One of the benefits cited for the use of GM crops is the reduction of pesticides and fertilizers required for cultivation. For example, growing Bt crops can vastly reduce the amount of pesticide required. Some researchers are concerned, however, that there are also environmental costs of the use of transgenic crops. The most serious of these is potential transgene escape. Recent studies of transgenic sugar beet and canola have shown that cross-pollination of non-transgenic relatives of transgenic crops can occur and that the presence of the transgene can persist for at least six years. This becomes especially problematic when GM and non-GM crops are grown in close proximity and is the most likely explanation for the GM rice escape in 2006. Beyond transgene transfer, there is an issue of harmful effects of transgene products. One of the toxins expressed in Bt crops has been detected in the guts of predators of plant pests. For example, aphids that feed on Bt corn are themselves fed on by ladybugs. Researchers at the University of Kentucky have been able to detect low levels of Bt toxin in the latter. In a controversial study published in PNAS by researchers from the University of Wisconsin, it was claimed that corn byproducts enter streams and are subject to storage, consumption, and transport to downstream water bodies and result in reduced growth and increased mortality of nontarget stream insects. It is worth noting that the large-scale mono-crop agriculture that predominates in the West is environmentally disastrous anyway. Most researchers think that GM crops offer, if anything, a slight improvement on environmental effects.

The final issue that I have with GM crops is that I’m not sure that, as things stand now, they will solve world food supply issues. The vast majority of GM crops are owned by one of a handful of large biotech companies. Monsanto produces more than 90% of crops worldwide with Syngenta, Bayer Cropscience, Dow and Du Pont producing the remainder. It is of some concern that these companies will have too much control over world food productionor will force traditional farmers out of the market.  The biggest fears around world hunger are in developing countries where farmers generally can not afford to buy new seed stocks each season and rely on ‘recycling seed’. Most corporations aren’t in the business of giving their products away for free and thus legally obliagte farmers to buy new GM seed each year. There are instances of biotech companies aggressively protecting their intellectual property. Call me a cynic, I just doubt that the biotech companies that hold the patents for most of the useful GM crops are that interested in solving world poverty.

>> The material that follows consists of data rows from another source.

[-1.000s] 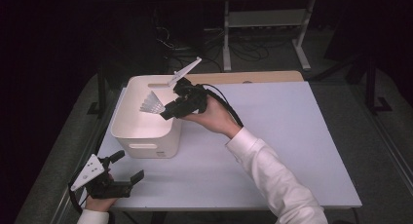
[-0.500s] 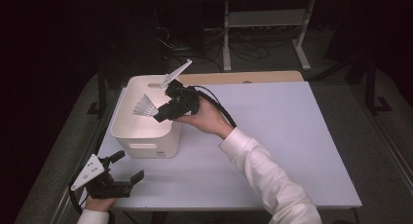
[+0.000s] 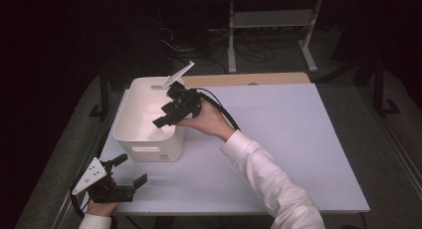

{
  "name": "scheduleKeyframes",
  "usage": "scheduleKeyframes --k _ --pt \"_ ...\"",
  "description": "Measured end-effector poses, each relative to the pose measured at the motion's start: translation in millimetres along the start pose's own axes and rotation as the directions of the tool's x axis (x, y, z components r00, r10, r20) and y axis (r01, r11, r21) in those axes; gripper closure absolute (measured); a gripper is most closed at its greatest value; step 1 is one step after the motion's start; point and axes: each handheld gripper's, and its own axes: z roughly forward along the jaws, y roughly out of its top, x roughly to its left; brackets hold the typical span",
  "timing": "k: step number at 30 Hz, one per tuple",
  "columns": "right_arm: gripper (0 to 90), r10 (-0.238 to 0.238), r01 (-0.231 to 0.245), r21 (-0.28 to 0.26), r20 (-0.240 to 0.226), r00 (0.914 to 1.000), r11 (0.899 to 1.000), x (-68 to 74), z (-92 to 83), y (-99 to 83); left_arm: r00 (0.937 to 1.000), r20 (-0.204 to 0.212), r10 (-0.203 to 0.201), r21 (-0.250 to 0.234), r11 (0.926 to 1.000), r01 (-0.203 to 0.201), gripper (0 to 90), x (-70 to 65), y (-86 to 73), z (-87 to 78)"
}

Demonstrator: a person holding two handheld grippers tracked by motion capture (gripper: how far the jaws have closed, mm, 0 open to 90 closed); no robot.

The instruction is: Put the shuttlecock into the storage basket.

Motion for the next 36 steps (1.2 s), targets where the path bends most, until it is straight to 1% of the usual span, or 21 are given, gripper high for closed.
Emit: scheduleKeyframes --k 1,2,3,4,5,6,7,8,10,11,14,16,18,19,21,25,26,27,32,34,36 --pt "19.6 -0.014 0.014 0.015 0.03 0.9994 1.0 0.5 -0.2 -0.9 1.0 0.001 0.001 0.001 1.0 -0.001 0.0 0.1 0.2 0.2" --pt "19.6 -0.014 0.014 0.015 0.03 0.9994 1.0 0.5 -0.2 -0.9 1.0 0.001 0.003 0.004 1.0 -0.003 0.0 0.2 0.4 0.5" --pt "16.6 -0.026 0.025 0.018 0.041 0.9988 1.0 0.7 -0.3 -1.4 1.0 0.0 0.005 0.008 1.0 -0.005 0.0 0.4 0.5 0.7" --pt "13.7 -0.017 0.016 0.023 0.045 0.9989 1.0 2.8 -1.3 -1.4 1.0 0.003 0.004 0.009 1.0 -0.004 0.0 0.4 0.5 1.2" --pt "12.8 -0.04 0.039 0.022 0.048 0.9981 0.999 1.9 -2.0 -1.8 1.0 0.005 0.0 0.005 1.0 -0.001 0.0 0.1 0.5 1.8" --pt "12.7 -0.033 0.032 0.022 0.047 0.9983 0.999 3.8 -3.8 -1.5 1.0 0.006 -0.002 0.004 1.0 0.002 0.0 0.0 0.4 2.1" --pt "11.2 -0.041 0.04 0.015 0.055 0.9976 0.999 4.5 -5.5 -1.4 1.0 0.008 -0.001 -0.002 1.0 0.001 0.0 0.1 0.3 2.5" --pt "7.2 -0.051 0.05 0.011 0.057 0.997 0.999 5.1 -7.4 -1.1 1.0 0.008 0.001 -0.001 1.0 -0.001 0.0 0.2 0.4 2.4" --pt "1.8 -0.051 0.051 -0.003 0.086 0.995 0.999 7.7 -10.9 -0.2 1.0 0.009 0.001 -0.001 1.0 -0.001 0.0 0.2 0.4 2.5" --pt "0.3 -0.062 0.063 -0.008 0.102 0.9928 0.998 7.7 -12.9 -0.1 1.0 0.008 0.001 0.0 1.0 -0.001 0.0 0.2 0.3 2.4" --pt "0.0 -0.058 0.062 -0.029 0.114 0.9918 0.998 6.4 -19.3 -0.3 1.0 0.005 0.005 0.002 1.0 -0.005 0.0 0.4 0.3 1.6" --pt "0.0 -0.039 0.046 -0.056 0.115 0.9926 0.997 5.6 -23.9 -0.9 1.0 -0.001 0.005 0.001 1.0 -0.005 0.0 0.3 0.2 1.3" --pt "0.0 -0.056 0.065 -0.068 0.118 0.9914 0.996 2.9 -28.2 -2.4 1.0 -0.003 0.005 0.001 1.0 -0.005 0.0 0.7 0.3 1.1" --pt "0.0 -0.038 0.047 -0.073 0.119 0.9922 0.996 4.0 -29.8 -3.3 1.0 -0.003 0.004 0.0 1.0 -0.004 0.0 0.7 0.3 1.1" --pt "0.0 -0.048 0.057 -0.074 0.129 0.9905 0.996 2.1 -32.6 -6.3 1.0 -0.005 0.003 0.0 1.0 -0.003 0.0 0.7 0.3 1.2" --pt "0.0 -0.034 0.045 -0.073 0.137 0.99 0.996 0.2 -36.4 -14.0 1.0 -0.008 -0.002 -0.001 1.0 0.002 0.0 0.8 0.1 1.5" --pt "0.0 -0.041 0.051 -0.073 0.137 0.9897 0.996 -1.1 -37.7 -16.1 1.0 -0.008 -0.003 0.001 1.0 0.003 0.0 0.7 0.1 1.5" --pt "0.0 -0.028 0.039 -0.079 0.136 0.9902 0.996 -0.9 -38.9 -17.8 1.0 -0.008 -0.004 0.0 1.0 0.004 0.0 0.7 0.0 1.7" --pt "0.0 -0.028 0.042 -0.093 0.147 0.9887 0.995 -3.8 -48.2 -25.1 1.0 -0.008 -0.005 0.005 1.0 0.005 0.0 1.2 -0.1 2.4" --pt "0.0 -0.033 0.048 -0.103 0.151 0.988 0.993 -5.3 -52.3 -27.8 0.9999 -0.008 0.014 0.007 0.9999 -0.014 0.0 2.4 0.3 2.5" --pt "0.0 -0.026 0.043 -0.108 0.157 0.9872 0.993 -5.7 -57.8 -31.3 1.0 -0.009 0.002 0.009 1.0 -0.002 0.0 1.8 0.0 2.9"
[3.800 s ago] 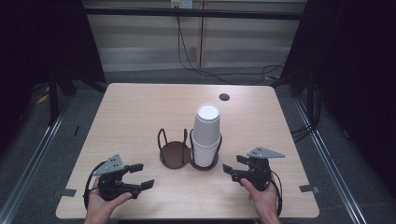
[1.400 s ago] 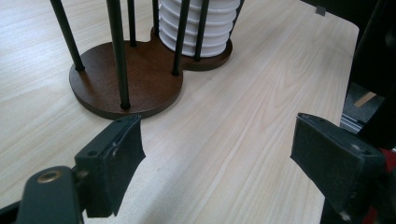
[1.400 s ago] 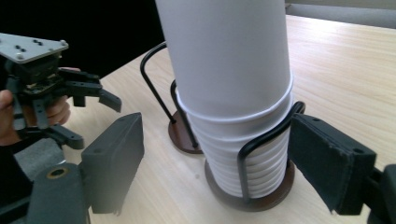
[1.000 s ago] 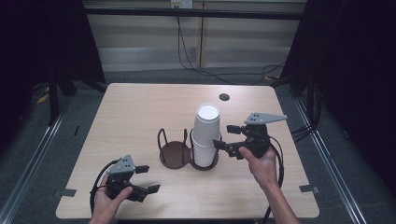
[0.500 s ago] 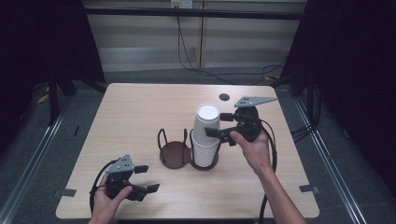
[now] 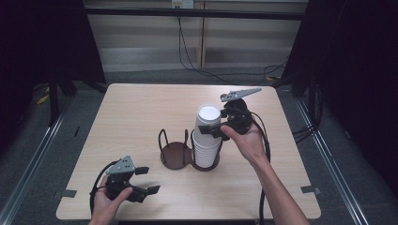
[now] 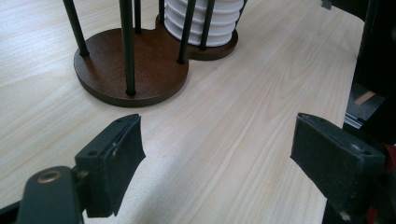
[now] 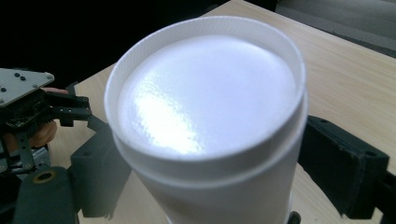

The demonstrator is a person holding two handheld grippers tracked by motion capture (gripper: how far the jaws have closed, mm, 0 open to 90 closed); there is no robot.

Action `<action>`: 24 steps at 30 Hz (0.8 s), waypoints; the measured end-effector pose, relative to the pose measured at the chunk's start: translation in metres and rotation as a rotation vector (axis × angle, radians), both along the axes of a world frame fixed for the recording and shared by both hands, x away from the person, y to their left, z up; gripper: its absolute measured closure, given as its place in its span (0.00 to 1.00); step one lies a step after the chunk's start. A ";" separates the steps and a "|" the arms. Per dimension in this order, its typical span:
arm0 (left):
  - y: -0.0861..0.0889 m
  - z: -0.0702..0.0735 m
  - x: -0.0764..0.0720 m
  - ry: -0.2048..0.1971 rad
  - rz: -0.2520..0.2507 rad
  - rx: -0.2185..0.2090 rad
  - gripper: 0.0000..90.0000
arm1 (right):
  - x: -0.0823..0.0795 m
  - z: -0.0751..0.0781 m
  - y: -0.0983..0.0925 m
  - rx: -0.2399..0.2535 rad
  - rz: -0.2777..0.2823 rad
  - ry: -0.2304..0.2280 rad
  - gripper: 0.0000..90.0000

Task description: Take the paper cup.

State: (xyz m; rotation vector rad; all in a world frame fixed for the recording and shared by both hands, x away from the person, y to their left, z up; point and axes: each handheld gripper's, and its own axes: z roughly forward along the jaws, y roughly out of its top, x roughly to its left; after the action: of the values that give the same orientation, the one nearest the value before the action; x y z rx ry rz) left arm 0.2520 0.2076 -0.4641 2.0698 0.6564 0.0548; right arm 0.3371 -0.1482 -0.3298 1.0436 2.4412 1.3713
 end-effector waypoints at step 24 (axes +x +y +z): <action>0.002 -0.001 -0.001 0.017 0.001 0.011 0.19 | 0.001 0.008 0.007 -0.070 0.017 -0.043 0.22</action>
State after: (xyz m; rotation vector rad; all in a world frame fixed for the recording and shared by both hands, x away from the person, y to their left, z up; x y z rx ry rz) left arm 0.2511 0.2094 -0.4649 2.0823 0.6684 0.0416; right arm 0.3382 -0.1408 -0.3218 0.9696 2.4531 1.2887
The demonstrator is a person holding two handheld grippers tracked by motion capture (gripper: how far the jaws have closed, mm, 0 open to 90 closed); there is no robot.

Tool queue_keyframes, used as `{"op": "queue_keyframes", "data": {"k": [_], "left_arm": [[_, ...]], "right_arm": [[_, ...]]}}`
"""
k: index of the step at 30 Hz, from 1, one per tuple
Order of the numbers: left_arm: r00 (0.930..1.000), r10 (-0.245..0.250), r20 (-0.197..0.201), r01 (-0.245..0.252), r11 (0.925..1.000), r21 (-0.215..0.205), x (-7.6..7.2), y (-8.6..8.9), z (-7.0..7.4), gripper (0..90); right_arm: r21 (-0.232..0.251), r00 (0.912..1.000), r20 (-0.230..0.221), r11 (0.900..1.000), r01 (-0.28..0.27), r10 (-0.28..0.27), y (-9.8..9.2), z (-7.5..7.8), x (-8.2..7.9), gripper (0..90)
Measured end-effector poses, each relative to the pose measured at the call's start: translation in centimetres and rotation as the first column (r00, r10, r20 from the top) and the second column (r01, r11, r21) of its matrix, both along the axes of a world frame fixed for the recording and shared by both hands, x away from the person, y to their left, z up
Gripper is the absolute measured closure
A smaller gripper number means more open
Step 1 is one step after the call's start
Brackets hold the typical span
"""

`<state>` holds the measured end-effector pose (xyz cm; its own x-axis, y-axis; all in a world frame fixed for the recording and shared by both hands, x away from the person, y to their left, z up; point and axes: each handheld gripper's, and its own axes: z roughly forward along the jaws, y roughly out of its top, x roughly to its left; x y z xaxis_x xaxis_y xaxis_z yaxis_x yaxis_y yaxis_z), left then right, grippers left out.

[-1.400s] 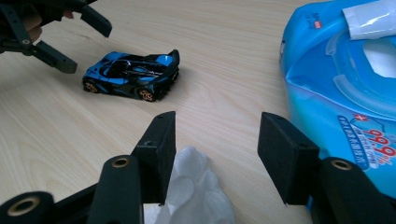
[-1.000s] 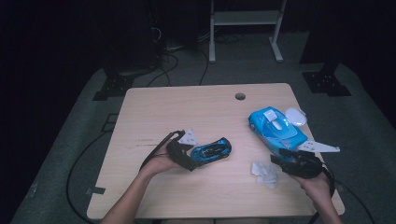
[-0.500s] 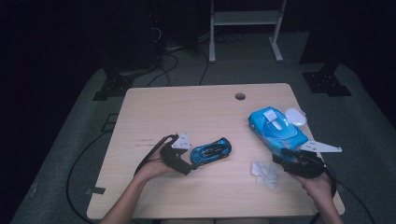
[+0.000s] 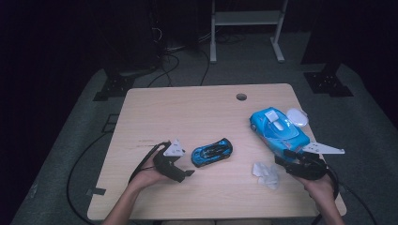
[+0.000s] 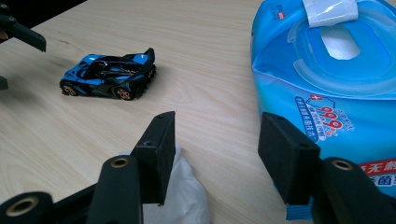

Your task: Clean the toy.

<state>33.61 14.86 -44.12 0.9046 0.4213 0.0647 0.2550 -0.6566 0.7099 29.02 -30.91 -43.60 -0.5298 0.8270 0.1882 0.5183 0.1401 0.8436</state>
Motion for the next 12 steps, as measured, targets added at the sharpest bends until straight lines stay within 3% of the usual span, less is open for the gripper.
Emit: {"op": "queue_keyframes", "data": {"k": [12], "left_arm": [[0.9996, 0.026, 0.01, -0.026, 0.9996, -0.009, -0.75, 0.78, -0.72, 12.4]], "right_arm": [[-0.004, 1.0, 0.002, 1.0, 0.002, -0.002, 0.14, -0.31, 0.08, 45.5]]}}
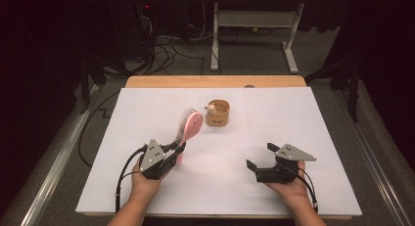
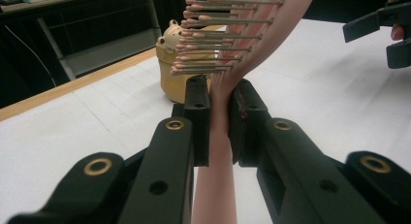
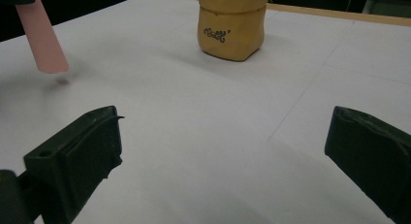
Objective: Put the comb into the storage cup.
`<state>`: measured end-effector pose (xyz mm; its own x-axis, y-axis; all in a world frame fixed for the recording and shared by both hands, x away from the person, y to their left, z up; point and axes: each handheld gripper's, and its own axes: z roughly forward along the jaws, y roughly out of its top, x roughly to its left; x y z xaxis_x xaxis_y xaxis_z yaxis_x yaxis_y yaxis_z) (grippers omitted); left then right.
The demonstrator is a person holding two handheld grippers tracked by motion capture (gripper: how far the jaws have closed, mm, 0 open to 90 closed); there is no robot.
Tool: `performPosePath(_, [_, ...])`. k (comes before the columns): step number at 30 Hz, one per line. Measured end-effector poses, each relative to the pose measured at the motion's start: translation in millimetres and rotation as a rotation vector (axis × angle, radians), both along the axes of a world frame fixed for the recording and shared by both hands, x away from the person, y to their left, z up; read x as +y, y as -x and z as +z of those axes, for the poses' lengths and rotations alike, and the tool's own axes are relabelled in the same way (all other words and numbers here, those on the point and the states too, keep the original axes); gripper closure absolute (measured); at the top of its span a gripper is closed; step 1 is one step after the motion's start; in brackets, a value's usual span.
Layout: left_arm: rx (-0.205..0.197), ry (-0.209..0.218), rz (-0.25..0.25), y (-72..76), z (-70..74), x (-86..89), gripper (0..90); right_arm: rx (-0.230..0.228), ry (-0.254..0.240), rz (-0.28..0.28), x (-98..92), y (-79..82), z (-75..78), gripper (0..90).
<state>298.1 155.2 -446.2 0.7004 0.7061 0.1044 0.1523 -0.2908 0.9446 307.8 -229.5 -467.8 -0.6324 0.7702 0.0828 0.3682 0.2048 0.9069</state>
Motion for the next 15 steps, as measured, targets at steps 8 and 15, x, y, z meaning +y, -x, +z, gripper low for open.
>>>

I know I’ve spent most of this post discussing some of the concerns surrounding transgenic crops, but at the bottom of everything I do think that GM crops could, in the words of Nina Fedoroff, be the source of a new Green Revolution. The Golden Rice story is a wonderful example of academic scientists working with biotech companies for humanitarian purposes. I just think that regulation, on a global scale, is absolutely key. Because we now live in a global economy and agricultural products are shipped around the world, there needs to be a global consensus on how to regulate GM crops. The biggest unresolved issue, and potential for trouble, surrounds inadvertant spreading of GM pollen to neighboring fields or wild relatives. Regulations need to be established to minimize this risk. Importantly, you can not force people to accept a technology with which they are uncomfortable. Just as now we have organic produce alternatives, as GM crops become more prevalent, there should be non-GM alternatives. This requires either labelling of GM products or non-GM products to allow consumers an opportunity to make an informed decision.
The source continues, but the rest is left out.